We’re very disciplined about it. We make it our, if you will, architecture compatibility is job one. And that has conveyed to the world, the certainty of our platform stability. NVIDIA’s platform stability certainty is the reason why everybody builds on us first and the reason why everybody optimizes on us first. All the engineering and all the work that you do, all the invention of technologies that you build on top of NVIDIA accrues to the — and benefits everybody that uses our GPUs. And we have such a large installed base, large — millions and millions of GPUs in cloud, 100 million GPUs from people’s PCs just about every workstation in the world, and they all architecturally compatible. And so, if you are an inference platform and you’re deploying an inference application, you are basically an application provider.
And as a software application provider, you’re looking for large installed base. Data processing, before you could train a model, you have to curate the data, you have to dedupe the data, maybe you have to augment the data with synthetic data. So, process the data, clean the data, align the data, normalize the data, all of that data is measured not in bytes or megabytes, it’s measured in terabytes and petabytes. And the amount of data processing that you do before data engineering, before that you do training is quite significant. It could represent 30%, 40%, 50% of the amount of work that you ultimately do. And what you — and ultimately creating a data driven machine learning service. And so data processing is just a massive part. We accelerate Spark, we accelerate Python.
One of the coolest things that we just did is called cuDF Pandas. Without one line of code, Pandas, which is the single most successful data science framework in the world. Pandas now is accelerated by NVIDIA CUDA. And just out-of-the box, without the line of code and so the acceleration is really quite terrific and people are just incredibly excited about it. And Pandas was designed for one purpose and one purpose only, really data processing, it’s for data science. And so NVIDIA CUDA gives you all of that.
Operator: Your final question comes from the line of Harlan Sur of J.P. Morgan. Your line is open.
Harlan Sur: Good afternoon. Thanks for taking my question. If you look at the history of the tech industry like those companies that have been successful have always been focused on ecosystem; silicon, hardware, software, strong partnerships and just as importantly, right, an aggressive cadence of new products, more segmentation over time. The team recently announced a more aggressive new product cadence in data center from two years to now every year with higher levels of segmentation, training, optimization in printing CPU, GPU, DPU networking. How do we think about your R&D OpEx growth outlook to support a more aggressive and expanding forward roadmap, but more importantly, what is the team doing to manage and drive execution through all of this complexity?

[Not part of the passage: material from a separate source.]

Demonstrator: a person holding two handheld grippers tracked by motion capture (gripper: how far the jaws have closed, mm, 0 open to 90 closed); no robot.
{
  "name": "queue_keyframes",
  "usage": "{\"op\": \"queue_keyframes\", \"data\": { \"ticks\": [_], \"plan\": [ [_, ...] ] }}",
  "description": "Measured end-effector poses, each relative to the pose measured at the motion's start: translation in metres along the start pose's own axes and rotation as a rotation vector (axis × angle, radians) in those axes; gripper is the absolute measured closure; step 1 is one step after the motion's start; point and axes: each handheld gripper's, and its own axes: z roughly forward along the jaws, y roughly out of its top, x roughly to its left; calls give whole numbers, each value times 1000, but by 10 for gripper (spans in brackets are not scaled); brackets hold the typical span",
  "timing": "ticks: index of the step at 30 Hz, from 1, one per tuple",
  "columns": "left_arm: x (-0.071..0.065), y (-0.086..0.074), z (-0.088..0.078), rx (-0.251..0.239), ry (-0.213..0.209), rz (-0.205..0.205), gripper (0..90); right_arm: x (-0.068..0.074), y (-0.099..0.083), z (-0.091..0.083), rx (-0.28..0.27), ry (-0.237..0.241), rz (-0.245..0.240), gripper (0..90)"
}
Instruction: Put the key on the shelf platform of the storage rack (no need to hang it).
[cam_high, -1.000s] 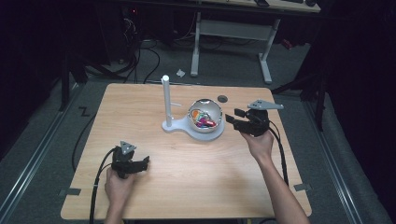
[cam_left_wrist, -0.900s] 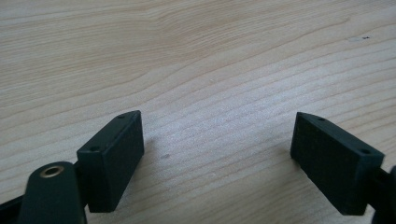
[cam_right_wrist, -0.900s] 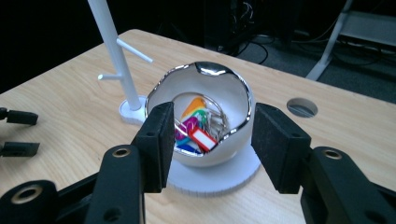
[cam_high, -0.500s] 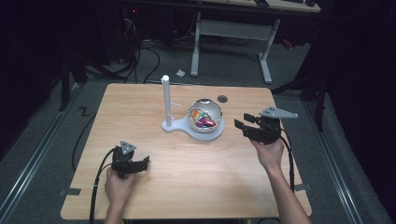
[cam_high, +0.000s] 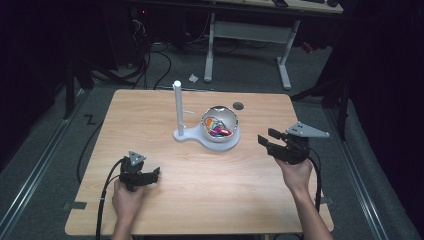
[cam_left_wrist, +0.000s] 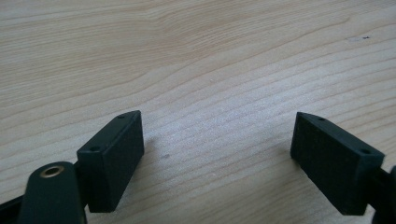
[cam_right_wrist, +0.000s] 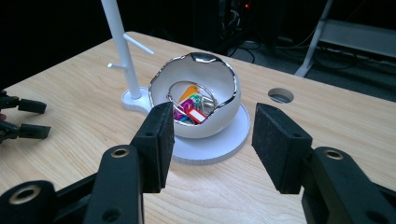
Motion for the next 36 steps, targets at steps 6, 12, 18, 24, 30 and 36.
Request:
{"op": "queue_keyframes", "data": {
  "ticks": [6,12,18,24,30,36],
  "plan": [
    [0,0,0,0,0,0,178,0,-9,-7,-2,-4,12,493],
    [0,0,0,-1,1,-1,178,-3,-20,-14,-16,-16,32,493],
    [0,0,0,-1,1,-1,178,-5,-30,-15,-21,-18,48,490],
    [0,0,0,-2,1,-1,178,-6,-36,-13,-19,-15,61,487],
    [0,0,0,-1,1,-1,178,-6,-44,-9,-5,-16,71,480],
    [0,0,0,-1,1,-1,178,-9,-53,-6,5,-21,94,478]
  ]
}}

Jensen Huang: Gosh. Boy, that’s just really excellent. You just wrote NVIDIA’s business plan, and so you described our strategy. First of all, there is a fundamental reason why we accelerate our execution. And the reason for that is because it fundamentally drives down cost. When the combination of TensorRT-LLM and H200 reduce the cost for our customers for large model inference by a factor of four, and so that includes, of course, our speeds and feeds, but mostly it’s because of our software, mostly the software benefits because of the architecture. And so we want to accelerate our roadmap for that reason. The second reason is to expand the reach of generative AI, the world’s number of data center configurations — this is kind of the amazing thing.
NVIDIA is in every cloud, but not one cloud is the same. NVIDIA is working with every single cloud service provider and not one of the networking control plane, security posture is the same. Everybody’s platform is different and yet we’re integrated into all of their stacks, all of their data centers and we work incredibly well with all of them. And not to mention, we then take the whole thing and we create AI factories that are standalone. We take our platform, we can put them into supercomputers, we can put them into enterprise. Bringing AI to enterprise is something generative AI Enterprise something nobody’s ever done before. And we’re right now in the process of going to market with all of that. And so the complexity includes, of course, all the technologies and segments and the pace.